WHAT THE TASK ASKS — Only lines holding the string "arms" are wanted; copy each one from the material.

DATA EXTRACT —
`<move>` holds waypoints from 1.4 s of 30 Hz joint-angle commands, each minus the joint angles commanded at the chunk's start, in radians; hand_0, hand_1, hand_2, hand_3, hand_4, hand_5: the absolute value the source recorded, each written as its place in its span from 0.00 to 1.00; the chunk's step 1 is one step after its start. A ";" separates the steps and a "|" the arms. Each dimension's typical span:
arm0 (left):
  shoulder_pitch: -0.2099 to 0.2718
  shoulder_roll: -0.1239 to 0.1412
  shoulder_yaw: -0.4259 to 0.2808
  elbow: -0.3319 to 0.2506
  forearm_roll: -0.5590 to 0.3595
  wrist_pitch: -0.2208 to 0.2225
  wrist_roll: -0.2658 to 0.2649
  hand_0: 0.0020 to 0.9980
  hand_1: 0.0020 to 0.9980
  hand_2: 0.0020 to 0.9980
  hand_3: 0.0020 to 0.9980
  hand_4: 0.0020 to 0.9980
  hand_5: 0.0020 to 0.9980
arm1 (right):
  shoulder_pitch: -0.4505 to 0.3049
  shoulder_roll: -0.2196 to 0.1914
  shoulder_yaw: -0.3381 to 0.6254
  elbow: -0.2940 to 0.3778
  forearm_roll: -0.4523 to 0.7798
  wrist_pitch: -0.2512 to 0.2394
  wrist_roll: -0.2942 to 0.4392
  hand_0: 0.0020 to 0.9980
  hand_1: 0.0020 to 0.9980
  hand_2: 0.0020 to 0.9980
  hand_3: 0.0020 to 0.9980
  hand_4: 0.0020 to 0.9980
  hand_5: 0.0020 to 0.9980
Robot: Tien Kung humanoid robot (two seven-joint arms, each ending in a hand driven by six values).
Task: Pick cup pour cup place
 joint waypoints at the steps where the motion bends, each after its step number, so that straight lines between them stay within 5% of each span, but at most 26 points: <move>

ANSWER TO THIS EXERCISE —
`<move>` holds waypoints from 1.4 s of 30 Hz joint-angle commands, each minus the joint angles commanded at the chunk's start, in radians; hand_0, hand_1, hand_2, hand_3, hand_4, hand_5: the absolute value the source recorded, each written as its place in its span from 0.00 to 1.00; the chunk's step 1 is one step after its start. A ";" separates the steps and a "|" the arms. Each dimension's typical span:
Robot: Tien Kung humanoid robot (two seven-joint arms, each ending in a hand driven by six values).

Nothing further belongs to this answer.